Pallid Harriers were largely confined to the eastern Sudano-Sahel (in Chad-Sudan-Ethiopia), as expected from the position of their Central Asian breeding grounds. Although telemetry showed some birds (2 out of 6; Limiñana et al. 2015) to shift their midwinter distribution from East to Central Sahel, our data indicate that Pallid Harriers are sparse west of Chad (Table S3). Orthopterans and rodents constitute major food resources, but granivorous birds may become an alternative food when such prey are scarce (Buij 2013). Within the Sudano-Sahel seed-eating birds were found to be most abundant in Chad, but they have declined significantly in West Africa (Zwarts et al. 2018, 2023c, 2023d). Numbers of Red-billed Quelea Quelea quelea, for example, an important prey of Pallid Harriers in northern Cameroon (Buij 2013), have crashed by 47–85% between the 1960s and 2010s, and other granivorous birds (at least in NW Senegal) by 39–97% (Zwarts et al. 2023d). When orthopterans and rodents are scarce, West Africa has not much to offer Pallid Harriers in the form of large flocks of granivorous birds, except locally near wetlands (notably Waza Logone in the Lake Chad Basin, a local magnet for Palearctic raptors; Thiollay 1978b, Buij & Croes 2013).

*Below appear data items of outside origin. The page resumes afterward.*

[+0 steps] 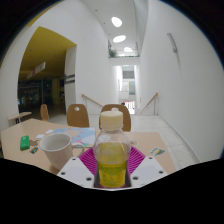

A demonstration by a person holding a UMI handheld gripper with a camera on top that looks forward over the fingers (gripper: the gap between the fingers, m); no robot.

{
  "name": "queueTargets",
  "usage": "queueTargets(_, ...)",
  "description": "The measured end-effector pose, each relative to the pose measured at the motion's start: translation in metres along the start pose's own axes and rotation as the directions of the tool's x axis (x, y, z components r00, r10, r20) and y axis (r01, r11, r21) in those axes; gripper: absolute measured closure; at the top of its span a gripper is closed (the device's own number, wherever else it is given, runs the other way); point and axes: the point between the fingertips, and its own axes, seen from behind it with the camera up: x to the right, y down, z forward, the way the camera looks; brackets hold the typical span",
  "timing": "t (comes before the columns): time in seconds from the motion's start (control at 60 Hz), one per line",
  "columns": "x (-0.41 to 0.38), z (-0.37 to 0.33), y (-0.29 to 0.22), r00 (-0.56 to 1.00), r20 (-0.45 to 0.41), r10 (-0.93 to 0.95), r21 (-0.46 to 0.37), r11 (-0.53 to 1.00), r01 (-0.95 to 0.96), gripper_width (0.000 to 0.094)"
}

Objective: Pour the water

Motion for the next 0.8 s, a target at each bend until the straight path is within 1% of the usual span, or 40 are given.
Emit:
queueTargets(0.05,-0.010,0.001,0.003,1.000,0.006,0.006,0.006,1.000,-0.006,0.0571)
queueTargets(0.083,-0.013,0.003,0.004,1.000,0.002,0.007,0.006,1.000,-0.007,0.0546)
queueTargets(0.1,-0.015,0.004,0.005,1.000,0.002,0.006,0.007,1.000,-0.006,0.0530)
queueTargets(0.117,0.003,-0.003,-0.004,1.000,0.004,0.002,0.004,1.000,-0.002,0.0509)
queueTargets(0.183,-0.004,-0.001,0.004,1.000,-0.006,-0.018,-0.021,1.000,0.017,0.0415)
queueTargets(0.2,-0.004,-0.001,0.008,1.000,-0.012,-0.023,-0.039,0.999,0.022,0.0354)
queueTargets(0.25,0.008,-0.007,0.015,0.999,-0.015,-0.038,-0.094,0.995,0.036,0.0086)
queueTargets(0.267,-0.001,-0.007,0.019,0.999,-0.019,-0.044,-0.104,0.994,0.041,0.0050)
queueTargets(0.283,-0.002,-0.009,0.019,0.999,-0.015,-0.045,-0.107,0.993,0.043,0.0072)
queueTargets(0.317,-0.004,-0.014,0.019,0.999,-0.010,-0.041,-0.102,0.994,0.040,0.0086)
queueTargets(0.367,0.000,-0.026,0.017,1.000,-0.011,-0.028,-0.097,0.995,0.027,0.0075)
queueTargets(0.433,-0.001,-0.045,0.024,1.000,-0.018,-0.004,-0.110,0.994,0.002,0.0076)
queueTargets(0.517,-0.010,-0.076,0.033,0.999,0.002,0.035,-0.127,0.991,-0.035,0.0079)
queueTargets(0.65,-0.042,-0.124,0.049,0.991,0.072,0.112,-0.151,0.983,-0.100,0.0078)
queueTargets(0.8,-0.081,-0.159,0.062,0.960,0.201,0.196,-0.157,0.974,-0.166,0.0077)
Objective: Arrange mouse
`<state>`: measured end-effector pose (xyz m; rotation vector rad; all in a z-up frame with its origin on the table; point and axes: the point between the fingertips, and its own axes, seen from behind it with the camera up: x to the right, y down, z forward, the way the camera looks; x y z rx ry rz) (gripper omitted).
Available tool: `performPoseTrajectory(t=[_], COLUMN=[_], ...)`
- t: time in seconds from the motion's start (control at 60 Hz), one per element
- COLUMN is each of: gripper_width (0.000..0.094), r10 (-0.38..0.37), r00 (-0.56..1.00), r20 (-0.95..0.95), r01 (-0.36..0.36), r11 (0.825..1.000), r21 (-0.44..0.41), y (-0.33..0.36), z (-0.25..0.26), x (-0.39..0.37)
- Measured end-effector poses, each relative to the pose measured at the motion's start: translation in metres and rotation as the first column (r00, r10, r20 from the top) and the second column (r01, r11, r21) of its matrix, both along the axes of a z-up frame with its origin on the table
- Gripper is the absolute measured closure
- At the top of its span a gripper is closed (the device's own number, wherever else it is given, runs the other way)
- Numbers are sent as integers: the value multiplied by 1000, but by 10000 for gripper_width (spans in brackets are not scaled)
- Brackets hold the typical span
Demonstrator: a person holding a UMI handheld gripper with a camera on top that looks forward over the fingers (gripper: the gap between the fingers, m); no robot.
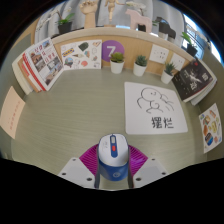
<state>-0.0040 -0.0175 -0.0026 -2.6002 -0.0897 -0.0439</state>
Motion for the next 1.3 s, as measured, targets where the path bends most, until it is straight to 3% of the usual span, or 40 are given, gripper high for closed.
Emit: performPoseTrajectory(t=[0.083, 0.15, 0.217, 0.333, 0.4, 0.433, 0.667, 0.767, 0.85, 0.867, 0.917, 1.017, 1.183, 1.3], gripper_width=[554, 555, 556, 557, 556, 557, 561, 559, 564, 555, 555, 476, 374, 113], r10=[30, 31, 26, 4, -4, -14, -14, -12, -30, -36, -57, -20, -56, -43], r00=[999, 1000, 1000, 1000, 1000, 1000, 1000, 1000, 999, 998, 996, 999, 995, 997], r20=[-13, -6, -5, -10, -7, -4, -4, -6, -33, -47, -68, -40, -85, -62], r01=[-28, -29, -24, 1, 6, 14, 14, 13, 33, 42, 65, 25, 66, 48], r11=[995, 982, 960, 903, 890, 893, 972, 991, 996, 991, 990, 991, 991, 996], r21=[94, 187, 281, 429, 455, 451, 235, 132, 78, 125, 125, 128, 120, 71], y=[34, 66, 96, 147, 167, 175, 187, 175, 163, 170, 168, 168, 171, 164], z=[42, 85, 127, 183, 187, 183, 66, 14, -11, -8, -9, -10, -11, -6], x=[0, 12, 28, 68, 93, 104, 160, 166, 167, 167, 170, 170, 170, 164])
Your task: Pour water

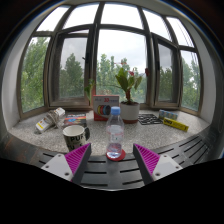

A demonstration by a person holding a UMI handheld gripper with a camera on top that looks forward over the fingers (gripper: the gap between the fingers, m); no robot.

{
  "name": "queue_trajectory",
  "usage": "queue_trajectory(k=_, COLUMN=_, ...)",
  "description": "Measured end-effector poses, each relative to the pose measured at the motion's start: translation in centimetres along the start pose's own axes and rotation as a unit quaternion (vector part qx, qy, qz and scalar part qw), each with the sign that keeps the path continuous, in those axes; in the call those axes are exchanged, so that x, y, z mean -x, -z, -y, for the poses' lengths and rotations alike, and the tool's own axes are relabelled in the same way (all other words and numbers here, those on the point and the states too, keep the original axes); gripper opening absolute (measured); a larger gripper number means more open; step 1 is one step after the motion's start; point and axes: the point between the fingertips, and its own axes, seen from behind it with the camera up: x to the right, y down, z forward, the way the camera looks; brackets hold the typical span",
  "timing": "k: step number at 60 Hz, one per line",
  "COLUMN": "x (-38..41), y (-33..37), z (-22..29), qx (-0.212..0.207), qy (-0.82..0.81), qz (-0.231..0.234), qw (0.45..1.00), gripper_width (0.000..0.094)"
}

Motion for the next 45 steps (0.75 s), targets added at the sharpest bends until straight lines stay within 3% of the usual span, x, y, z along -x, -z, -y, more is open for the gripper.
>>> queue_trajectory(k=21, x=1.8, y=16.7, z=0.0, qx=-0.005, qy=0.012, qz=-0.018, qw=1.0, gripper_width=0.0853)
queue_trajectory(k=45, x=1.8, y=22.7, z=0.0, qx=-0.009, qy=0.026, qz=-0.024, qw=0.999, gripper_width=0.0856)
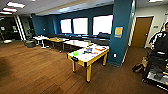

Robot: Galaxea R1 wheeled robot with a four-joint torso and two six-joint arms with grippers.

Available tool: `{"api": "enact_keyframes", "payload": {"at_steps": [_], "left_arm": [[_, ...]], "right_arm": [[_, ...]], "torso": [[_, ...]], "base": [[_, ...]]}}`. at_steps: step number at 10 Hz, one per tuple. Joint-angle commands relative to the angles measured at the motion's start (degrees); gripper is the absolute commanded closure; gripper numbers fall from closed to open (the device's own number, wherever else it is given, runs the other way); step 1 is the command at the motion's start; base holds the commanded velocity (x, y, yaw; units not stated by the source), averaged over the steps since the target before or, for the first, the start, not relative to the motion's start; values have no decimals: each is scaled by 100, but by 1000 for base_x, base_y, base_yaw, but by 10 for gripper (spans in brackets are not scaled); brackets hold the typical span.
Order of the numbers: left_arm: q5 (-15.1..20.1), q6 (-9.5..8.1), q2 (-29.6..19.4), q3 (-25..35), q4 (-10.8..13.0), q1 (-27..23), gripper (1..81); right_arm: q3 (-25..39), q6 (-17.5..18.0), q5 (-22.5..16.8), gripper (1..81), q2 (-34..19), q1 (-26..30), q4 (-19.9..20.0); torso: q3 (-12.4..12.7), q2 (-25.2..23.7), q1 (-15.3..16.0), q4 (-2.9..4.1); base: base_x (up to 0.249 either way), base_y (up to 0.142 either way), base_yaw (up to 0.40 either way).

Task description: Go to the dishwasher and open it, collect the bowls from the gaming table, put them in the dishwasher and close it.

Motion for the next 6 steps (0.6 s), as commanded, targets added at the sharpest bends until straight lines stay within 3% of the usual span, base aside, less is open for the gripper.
{"api": "enact_keyframes", "payload": {"at_steps": [1,3,6], "left_arm": [[248,-13,-51,4,29,-324,10],[248,-13,-59,4,12,-324,10],[248,-13,-51,4,12,-324,10]], "right_arm": [[4,-18,-370,10,-22,339,3],[4,-18,-370,10,-22,339,3],[4,-18,-370,10,-22,339,3]], "torso": [[0,0,2,0],[0,0,-1,0],[0,0,-1,0]], "base": [[110,60,0],[111,0,0],[104,66,0]]}}
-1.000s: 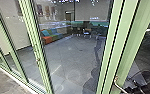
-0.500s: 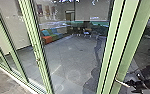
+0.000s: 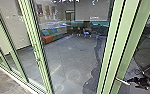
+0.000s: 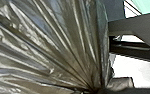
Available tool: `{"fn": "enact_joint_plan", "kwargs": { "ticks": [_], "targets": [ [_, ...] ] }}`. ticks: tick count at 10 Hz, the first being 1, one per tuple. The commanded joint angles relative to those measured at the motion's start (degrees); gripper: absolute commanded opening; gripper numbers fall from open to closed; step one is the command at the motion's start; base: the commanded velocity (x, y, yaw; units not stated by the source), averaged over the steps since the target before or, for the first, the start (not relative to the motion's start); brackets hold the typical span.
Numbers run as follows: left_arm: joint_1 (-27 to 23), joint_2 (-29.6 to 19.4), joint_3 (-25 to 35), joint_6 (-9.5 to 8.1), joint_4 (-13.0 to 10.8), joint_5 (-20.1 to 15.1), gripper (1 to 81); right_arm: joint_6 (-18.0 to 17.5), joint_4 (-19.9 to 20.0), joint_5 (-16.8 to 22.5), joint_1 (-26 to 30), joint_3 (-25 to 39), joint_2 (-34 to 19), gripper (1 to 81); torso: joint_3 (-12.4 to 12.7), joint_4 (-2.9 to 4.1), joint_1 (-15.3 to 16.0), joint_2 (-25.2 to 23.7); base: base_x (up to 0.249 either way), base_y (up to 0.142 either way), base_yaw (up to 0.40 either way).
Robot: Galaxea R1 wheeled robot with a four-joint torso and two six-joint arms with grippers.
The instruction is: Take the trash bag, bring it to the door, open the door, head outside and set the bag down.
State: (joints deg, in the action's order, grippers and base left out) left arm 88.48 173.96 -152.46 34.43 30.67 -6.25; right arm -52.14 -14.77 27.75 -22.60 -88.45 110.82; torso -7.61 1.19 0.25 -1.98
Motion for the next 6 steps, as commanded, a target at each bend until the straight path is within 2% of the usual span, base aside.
{"fn": "enact_joint_plan", "kwargs": {
  "ticks": [1,6],
  "targets": [
    [-1.51,0.16,0.40,0.20,-0.09,-5.17,1.0,3.45,-11.94,0.29,12.53,-3.29,-5.23,81.1,0.00,0.00,0.00,0.00,0.000,0.000,0.000],
    [-1.51,0.43,0.40,0.20,-0.17,-5.17,1.0,3.36,-18.71,6.71,17.35,-1.80,-6.20,81.1,0.00,0.00,-0.02,0.00,0.000,0.000,0.000]
  ]
}}
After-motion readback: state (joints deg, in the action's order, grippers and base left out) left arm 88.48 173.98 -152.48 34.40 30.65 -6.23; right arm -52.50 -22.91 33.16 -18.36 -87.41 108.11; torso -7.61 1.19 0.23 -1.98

Western Marsh Harriers were typically concentrated within or near floodplains and other wetlands, especially in the delta and valley of the Senegal River, the Inner Niger Delta in Mali and Keta Lagoon in S Ghana (Zwarts et al. 2009). Of sex-identified adult Western Marsh Harriers, 98% of 95 females were recorded in wetlands, compared to 76% of 246 males; the latter were frequently recorded in savannah and cropland. Lake Chad is known to also hold a substantial wintering population (Buij et al. 2012), where Western Marsh Harrier is the most common Palearctic raptor species in the inundation zone with a mean dry season abundance of 23 birds per 100 km transect (Buij & Croes 2014).

Latitudinal distribution and rainfall

The latitudinal separation between migrants and residents, with the former residing in the (semi-)arid strata north of the residents, showed little overlap between both groups of raptors (as already noted by Thiollay 1978a, 1989). Our survey methods were inadequate to show seasonal latitudinal movements in the course of the dry season. A gradual southward shift in conjunction with declining food availability in the arid and semi-arid Sahel and Sudan zone has been shown for Montagu's Harrier between September and April (Trierweiler et al. 2013, Schlaich et al. 2016). Similar shifts have been noted for most Afrotropical and Palearctic raptor species (Brown 1970, Elgood et al. 1972). In very poor rainy seasons, as in 1972, birds left the Sahara and Sahel earlier, and their movements extended 200–300 km farther to the south, than in normal years (Thiollay 1978a). During our surveys, mostly in December–February, halfway through the dry season, local Afrotropical raptors had already moved into the more humid regions of the sub-Sahara, so that residents vastly outnumbered migrants south of 500 mm rainfall. Within the zone of overlap, residents were largely confined to urbanized regions (notably Yellow-billed Kite, with smaller numbers attending large wetlands such as the Inner Niger Delta, where breeding had commenced and food consisted of fishes, amphibians, rodents and offal (Bijlsma et al. 2005). The migratory Black Kite roamed the savannahs and farmland in small flocks, their movements being itinerant in response to local outbreaks of grasshoppers and locusts. Long-distance displacements were at great height (Thiollay 1978a).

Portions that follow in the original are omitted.